Selon Irungu Houghton, directeur exécutif d’Amnesty Kenya, des témoins ont rapporté la présence d’hommes armés non identifiés, soupçonnés d’appartenir à la police ou à des unités spéciales, circulant à bord de véhicules banalisés sans plaques d’immatriculation. « Ces agents ont donné des ordres de manière agressive et tiré à balles réelles de façon indiscriminée, visant aussi bien des manifestants que des passants », a-t-il déclaré.
Un officier arrêté, des accusations controversées
Face à la pression publique, le ministre de l’Intérieur, Kipchumba Murkomen, a confirmé l’arrestation d’un officier de police en lien avec les violences survenues lors des manifestations des 25 juin et 7 juillet, deux journées marquées par d’importants rassemblements à travers le pays. Le ministre a toutefois qualifié ces événements de « criminalité préméditée », évoquant des attaques ciblées contre des commerces et postes de police.
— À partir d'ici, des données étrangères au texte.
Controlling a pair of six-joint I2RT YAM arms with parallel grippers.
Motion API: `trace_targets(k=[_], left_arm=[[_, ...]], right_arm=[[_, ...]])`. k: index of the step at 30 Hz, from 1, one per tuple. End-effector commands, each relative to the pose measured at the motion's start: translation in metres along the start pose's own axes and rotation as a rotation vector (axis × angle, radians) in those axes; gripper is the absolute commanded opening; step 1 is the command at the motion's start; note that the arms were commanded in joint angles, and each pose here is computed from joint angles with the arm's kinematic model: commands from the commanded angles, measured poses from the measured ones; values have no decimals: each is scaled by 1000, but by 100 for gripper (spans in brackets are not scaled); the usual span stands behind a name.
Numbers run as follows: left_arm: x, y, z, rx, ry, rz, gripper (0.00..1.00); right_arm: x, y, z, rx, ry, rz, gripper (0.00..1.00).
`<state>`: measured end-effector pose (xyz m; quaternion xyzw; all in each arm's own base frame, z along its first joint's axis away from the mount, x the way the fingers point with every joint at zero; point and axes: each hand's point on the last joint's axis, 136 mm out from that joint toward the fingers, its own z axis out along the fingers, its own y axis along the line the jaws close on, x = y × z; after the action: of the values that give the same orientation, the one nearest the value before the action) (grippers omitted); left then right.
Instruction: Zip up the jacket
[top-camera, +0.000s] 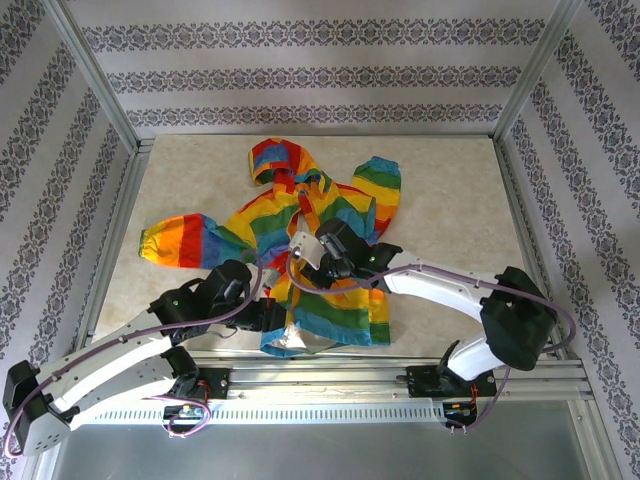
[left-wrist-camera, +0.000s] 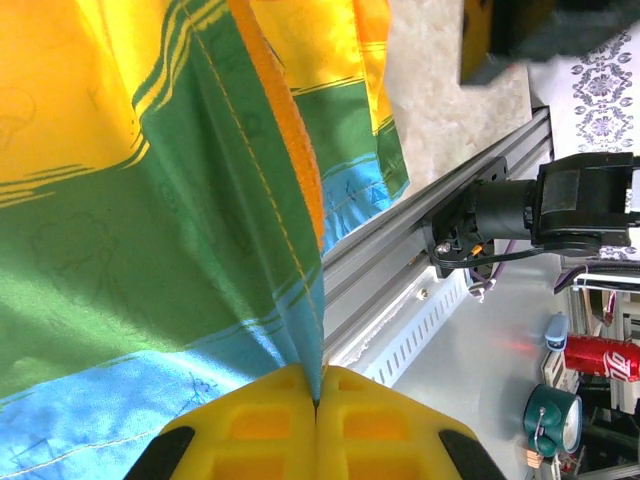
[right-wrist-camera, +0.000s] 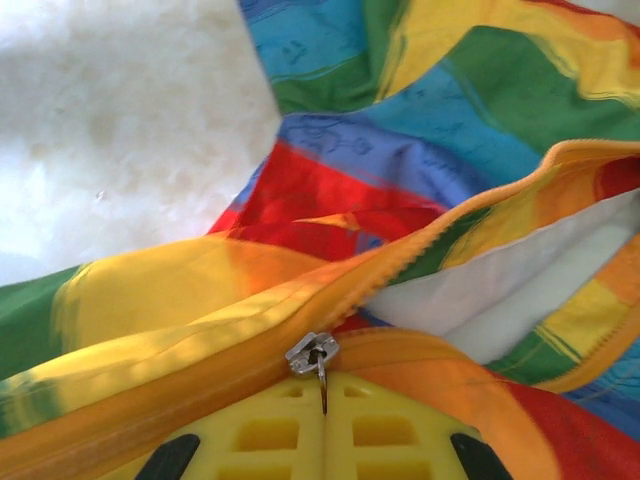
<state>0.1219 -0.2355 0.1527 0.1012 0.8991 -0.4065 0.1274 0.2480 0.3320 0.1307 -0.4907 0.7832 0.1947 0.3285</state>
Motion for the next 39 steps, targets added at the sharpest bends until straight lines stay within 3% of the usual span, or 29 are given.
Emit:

Selon les autorités, près de 1 500 personnes ont été arrêtées à travers le pays. Elles font face à divers chefs d’accusation, dont certains relèveraient de lois antiterroristes.
Des ONG préoccupées par des dérives sécuritaires
Les organisations de la société civile s’inquiètent de l’usage abusif des lois antiterroristes contre des manifestants. Elles alertent sur une tendance croissante à criminaliser la contestation populaire, dans un contexte de tensions sociales et économiques croissantes au Kenya.
Amnesty International et ses partenaires appellent le gouvernement kényan à respecter les droits fondamentaux, à mettre fin à l’impunité policière et à garantir le droit à manifester pacifiquement, inscrit dans la Constitution du pays.